In order to investigate the wear characteristics of the self-compensating lubrication film, the friction and wear behaviors of the NBCSS samples with different surface texturing densities (15, 18, 25, 28, 33, and 40%) against GCr 15 balls were investigated. The surface texturing density (ρ) was considered an experimental variable that could be used as the ratio of the SAC305 alloys’ area to the total area of the contact surface [33]. It can be observed in Figure 3a that the surface structures of the NBCSS samples were designed to be NBCSS-15, 18, 25, 28, 33, and 40, respectively. According to the average friction coefficients of the NBCSS samples shown in Figure 3b, with the increase in the surface texturing density from 15% to 40%, the average friction coefficient initially decreased from 0.55 for NBCSS-15 to 0.35 for NBCSS-25. The average friction coefficients for NBCSS-33 and NBCSS-40 were in the range of 0.45–0.50. This indicated that the optimum ranges of the surface texturing density of the NBCSS samples during the sliding process were 25–28%. The wear scar widths of the NBCSS samples with different surface texturing densities were 531.18, 587.21, 623.91, 664.52, 771.23, and 988.43 μm, as shown in Figure 3c, which indicates that the appropriate surface texturing density exhibits excellent wear characteristics.

To evaluate the wear resistance of the NBCSS samples with different surface texturing densities, the wear scar profiles were extracted. The wear volume was obtained as follows: The samples were cleaned with acetone to remove the hydraulic oil. The wear areas were scanned sequentially using a 3D optical microscope to obtain the wear profile topographies. Ni₃Al alloys (557.2 HV) are soft to compared to a commercially available high-carbon steel ball (880 HV). After the wear test, the wear volumes of the counterpart balls slid against the NBCSS samples (NBCSS-25, 28, 33), which were much lower than those of the NBCSS samples, which were 0.063 mm³, 0.062 mm³, and 0.073 mm³, respectively. According to the previous research [25,26], the transfer film forms on the counterpart ball to prevent direct contact of the friction pairs and improve the self-compensating lubrication ability. Hence, the wear volumes of the counterpart ball were low. It could be observed that the wear volumes of the NBCSS samples with surface texturing densities of 15%, 28%, and 33% reduced rapidly. However, when the surface texturing densities of the NBCSS sample exceeded 28%, the wear volumes of the NBCSS samples increased gradually. As shown in Figure 4a, the wear volumes of the NBCSS samples with surface texturing densities of 25%, 28%, and 33% presented lower values than the others in the wear tests, which were the minimum values of 0.754, 0.682, and 0.726 mm³, respectively.
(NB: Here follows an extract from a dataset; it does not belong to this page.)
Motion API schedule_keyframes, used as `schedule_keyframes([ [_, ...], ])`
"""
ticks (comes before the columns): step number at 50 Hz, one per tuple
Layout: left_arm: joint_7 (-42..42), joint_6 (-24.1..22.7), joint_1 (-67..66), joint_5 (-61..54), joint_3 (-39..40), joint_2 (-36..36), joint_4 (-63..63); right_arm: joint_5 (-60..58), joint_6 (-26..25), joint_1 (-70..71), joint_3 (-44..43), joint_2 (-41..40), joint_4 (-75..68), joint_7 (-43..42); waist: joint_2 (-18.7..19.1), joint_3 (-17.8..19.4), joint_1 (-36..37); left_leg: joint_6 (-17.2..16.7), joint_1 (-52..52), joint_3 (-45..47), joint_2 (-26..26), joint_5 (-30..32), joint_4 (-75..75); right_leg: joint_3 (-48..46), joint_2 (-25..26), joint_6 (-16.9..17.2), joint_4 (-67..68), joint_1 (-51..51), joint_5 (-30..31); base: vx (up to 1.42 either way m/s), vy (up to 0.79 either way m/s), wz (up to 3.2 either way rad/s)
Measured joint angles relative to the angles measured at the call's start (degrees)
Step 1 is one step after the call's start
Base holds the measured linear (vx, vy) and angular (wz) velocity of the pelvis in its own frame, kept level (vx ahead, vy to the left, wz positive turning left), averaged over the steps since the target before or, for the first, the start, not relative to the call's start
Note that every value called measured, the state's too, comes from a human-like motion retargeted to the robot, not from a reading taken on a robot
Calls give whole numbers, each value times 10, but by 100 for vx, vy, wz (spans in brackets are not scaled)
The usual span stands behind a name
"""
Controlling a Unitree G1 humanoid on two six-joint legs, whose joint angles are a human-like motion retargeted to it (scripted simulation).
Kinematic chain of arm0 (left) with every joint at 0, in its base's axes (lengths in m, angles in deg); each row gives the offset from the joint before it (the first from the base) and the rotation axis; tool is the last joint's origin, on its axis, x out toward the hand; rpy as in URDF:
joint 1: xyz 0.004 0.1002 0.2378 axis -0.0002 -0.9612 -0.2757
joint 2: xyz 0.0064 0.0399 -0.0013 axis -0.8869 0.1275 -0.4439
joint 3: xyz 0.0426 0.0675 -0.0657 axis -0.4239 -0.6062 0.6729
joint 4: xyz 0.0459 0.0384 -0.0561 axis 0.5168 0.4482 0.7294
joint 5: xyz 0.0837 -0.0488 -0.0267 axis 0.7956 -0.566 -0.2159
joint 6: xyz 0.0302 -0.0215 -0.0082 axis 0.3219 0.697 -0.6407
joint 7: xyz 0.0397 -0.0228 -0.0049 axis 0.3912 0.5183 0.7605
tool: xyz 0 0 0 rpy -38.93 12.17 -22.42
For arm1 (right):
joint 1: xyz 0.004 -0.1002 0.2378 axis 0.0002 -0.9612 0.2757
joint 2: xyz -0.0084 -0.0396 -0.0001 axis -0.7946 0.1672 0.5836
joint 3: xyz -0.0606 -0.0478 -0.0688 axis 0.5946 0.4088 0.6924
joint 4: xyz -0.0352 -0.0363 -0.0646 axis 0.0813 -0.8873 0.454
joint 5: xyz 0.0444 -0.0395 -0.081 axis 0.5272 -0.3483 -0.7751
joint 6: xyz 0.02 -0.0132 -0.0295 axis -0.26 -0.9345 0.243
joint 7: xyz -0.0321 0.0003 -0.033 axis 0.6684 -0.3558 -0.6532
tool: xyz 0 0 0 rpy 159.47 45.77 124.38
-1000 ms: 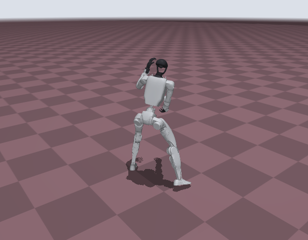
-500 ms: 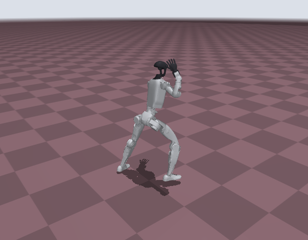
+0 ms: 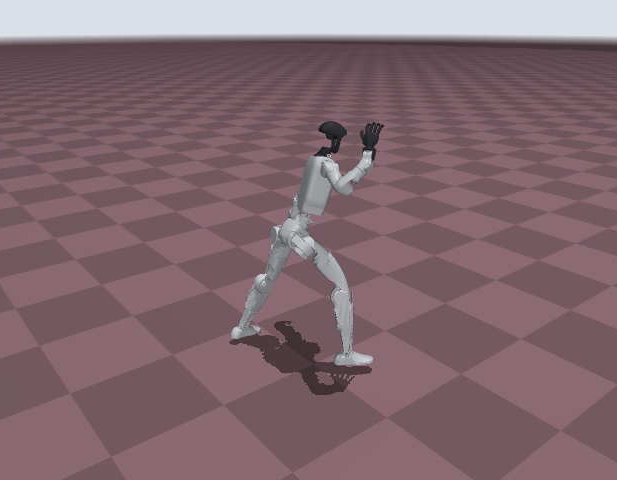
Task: Kungfu
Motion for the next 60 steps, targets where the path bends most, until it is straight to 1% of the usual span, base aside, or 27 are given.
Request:
schedule_keyframes([
  [3, 82, 15, 9, 38, -46, -14, 60, -147, -17, 66, 72, 56, -76, -17, -12, 0, -6, 0, -2, 30, -11, -3, 6, 3, 2, -7, -30, -18, 26, -18, 9, -81],
  [7, 215, 51, 60, 97, -131, -16, 66, -322, -39, 224, 230, 130, -153, -22, 7, -2, -22, 0, -13, 60, -6, 4, 6, -71, -24, -95, -28, -47, 11, -21, 1, -92],
  [10, 257, 50, 160, 147, -173, -23, 66, -372, -40, 312, 319, 160, -170, -15, 8, -11, -47, 0, -10, 65, -20, 27, -5, -170, -78, -134, -4, -60, 50, -16, -9, -53],
  [12, 270, 50, 259, 164, -203, -23, 66, -388, -33, 368, 373, 173, -187, -8, 1, -27, -55, 0, -5, 69, -27, 54, -11, -212, -91, -143, 27, -83, 31, -4, -43, -71],
  [13, 274, 50, 320, 168, -220, -18, 66, -398, -28, 435, 433, 177, -208, -8, -2, -29, -58, 0, 5, 75, -29, 72, -14, -226, -91, -156, 40, -92, 18, 3, -53, -90],
  [15, 280, 51, 407, 169, -241, -5, 39, -411, -19, 480, 484, 171, -213, 3, -9, -46, -78, 0, 21, 79, -36, 127, -16, -242, -91, -190, 73, -104, -27, 10, -55, -87],
  [18, 286, 78, 519, 184, -257, 36, -43, -444, -9, 548, 558, 158, -216, 35, -6, -55, -115, 0, 49, 78, -32, 268, -7, -210, -57, -194, 129, -98, -119, 24, -68, -81],
  [20, 298, 100, 599, 163, -285, 66, -94, -484, -1, 666, 673, 137, -235, 43, -5, -47, -138, 0, 77, 102, -18, 378, 13, -198, -33, -188, 146, -66, -162, 32, -68, -113],
  [23, 304, 118, 710, 152, -325, 100, -149, -547, 12, 769, 766, 105, -240, 49, -33, -29, -115, 0, 85, 80, 21, 406, 242, -151, 77, -180, 170, 6, -232, 50, -52, -319],
  [25, 306, 156, 786, 165, -349, 114, -181, -591, 17, 827, 808, 88, -238, 46, -55, -32, -88, 0, 81, -13, -81, 406, 255, -88, 146, -160, 132, 52, -235, 65, -19, -390],
  [27, 281, 201, 850, 197, -375, 113, -202, -635, 16, 865, 840, 65, -238, 40, -69, -44, -48, 0, 53, -8, -124, 351, 318, -35, 208, -151, 107, 98, -235, 76, -21, -402],
  [28, 266, 224, 878, 215, -389, 113, -208, -652, 15, 876, 851, 57, -234, 35, -73, -52, -36, 0, 31, 8, -120, 317, 351, -11, 232, -150, 97, 122, -239, 77, -32, -326],
  [30, 231, 271, 930, 243, -420, 109, -222, -680, 15, 895, 873, 45, -226, 25, -73, -70, -36, 0, -13, 6, -84, 252, 397, 14, 270, -159, 75, 177, -253, 85, -59, -255],
  [32, 182, 301, 964, 270, -454, 99, -239, -704, 7, 910, 894, 31, -223, 22, -47, -63, -21, 7, -53, -30, 2, 182, 449, 15, 345, -177, 20, 268, -244, 81, -59, -309],
  [35, 102, 316, 1005, 299, -505, 58, -280, -737, -11, 937, 915, 8, -222, 28, -24, -58, -5, 59, -110, -23, 65, 116, 446, 74, 393, -174, -24, 354, -226, 55, -5, -341],
  [39, 42, 306, 1030, 403, -543, -5, -339, -728, -77, 932, 907, -39, -256, -51, -4, -66, 21, 70, -151, -48, 88, 127, 308, 196, 427, -173, -27, 422, -216, 49, 15, -365],
  [42, -24, 297, 1032, 446, -570, -60, -402, -678, -46, 901, 875, -67, -272, -98, 13, -70, 30, 106, -175, -105, 89, 188, 201, 284, 445, -177, 1, 448, -228, 38, 25, -334],
  [45, -152, 249, 1010, 456, -598, -121, -472, -635, -43, 851, 840, -110, -276, -88, 36, -73, 45, 122, -196, -241, 59, 269, 132, 350, 455, -170, 55, 448, -243, 32, 42, -330],
  [48, -256, 200, 977, 425, -659, -197, -535, -617, -69, 770, 796, -184, -273, -46, 53, -73, 79, 99, -176, -336, 47, 323, 80, 404, 438, -156, 104, 427, -244, 15, 65, -355],
  [50, -318, 179, 936, 420, -700, -254, -577, -608, -103, 706, 780, -259, -281, -34, 72, -73, 100, 91, -162, -333, 68, 367, 52, 441, 433, -136, 130, 400, -227, -10, 82, -364],
  [52, -380, 157, 870, 431, -720, -301, -604, -604, -104, 645, 785, -342, -302, -39, 108, -57, 118, 61, -140, -317, 90, 399, 55, 432, 426, -111, 147, 366, -201, -20, 107, -352],
  [53, -412, 144, 831, 440, -721, -324, -614, -606, -92, 619, 789, -384, -316, -44, 127, -36, 122, 30, -119, -322, 94, 380, 58, 397, 410, -101, 152, 344, -188, -35, 131, -343],
  [54, -442, 129, 784, 451, -710, -342, -621, -607, -77, 594, 799, -426, -337, -50, 133, -12, 129, 12, -90, -284, 83, 331, 62, 363, 373, -91, 159, 318, -181, -49, 149, -337],
  [55, -473, 112, 734, 463, -693, -358, -628, -609, -60, 572, 811, -469, -362, -56, 133, 14, 136, 0, -57, -224, 65, 267, 68, 330, 326, -81, 167, 289, -176, -61, 158, -426],
  [57, -536, 71, 600, 483, -629, -371, -636, -599, -21, 524, 833, -555, -427, -49, 106, 63, 201, 0, 19, -94, 17, 158, 51, 281, 270, -84, 166, 196, -158, -76, 152, -526],
  [58, -563, 50, 522, 492, -593, -364, -637, -589, 5, 491, 839, -586, -456, -35, 94, 87, 222, 0, 42, -66, -16, 106, 50, 244, 232, -92, 156, 148, -150, -80, 132, -512],
  [60, -606, 9, 353, 520, -521, -323, -615, -569, 64, 410, 865, -646, -517, -4, 84, 125, 261, 0, 58, -57, -49, 15, 74, 188, 203, -160, 125, 65, -92, -67, 100, -526],
])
The 3D wear profiles of NBCSS-25, 28, and 33 samples are shown in Figure 4b1–b3, respectively, which displays the “V”-, “W”-, or “U”-shaped wear profile characteristics. The obvious differences in 2D wear profiles could be seen. The surface roughness of NBCSS-25, 28, and 33 samples exhibited severe curve fluctuations. The wear depths of NBCSS-25, 28, and 33 samples were 9.94, 6.35, and 12.64 μm, respectively.

NBCSS-25, 28, and 33 samples presented better wear resistance performance than the others in the wear tests. In order to further investigate the effects of surface texturing density on the wear characteristics, the worn surface morphologies of the NBCSS-25, 28, and 33 samples can be observed in Figure 5. Although the edges of the surface grooves were damaged by sliding wear, the dynamic deformation of the SAC305 alloys deposited in the micro-grooves could effectively reduce the impact effect of the counterpart ball [24]. Moreover, the SAC305 alloys gradually covered the contact areas, and the tribofilm formed on the contact surface could also improve the load-bearing capacity of the NBCSS samples. However, compared with the wear morphologies of the NBCSS-25, 28, and 33 samples, the wear characteristics exhibited various differences. The worn surface morphologies of NBCSS-25 are shown in Figure 5a,b. The distinct adhesive wear could be observed on the contact surface, which was characterized by a rough surface, wear debris, and adhesion. The worn surface of NBCSS-28, shown in Figure 5c,d, presented less wear debris and a smoother surface morphology. The tribofilm composed of SAC305 alloys was covered on the wear scar and uniformly distributed on the contact surface. The edge fracture of the surface grooves is not obvious. The worn surface morphologies of NBCSS-33 (see Figure 5e,f) exhibited visible pits and material shedding. Due to the high percentage of the solid lubricant SAC305 alloys in the composite surface structure, the contact surface of NBCSS-33 could not withstand great pressure. Meanwhile, the low hardness of the SAC305 alloys resulted in obvious material deformation and migration.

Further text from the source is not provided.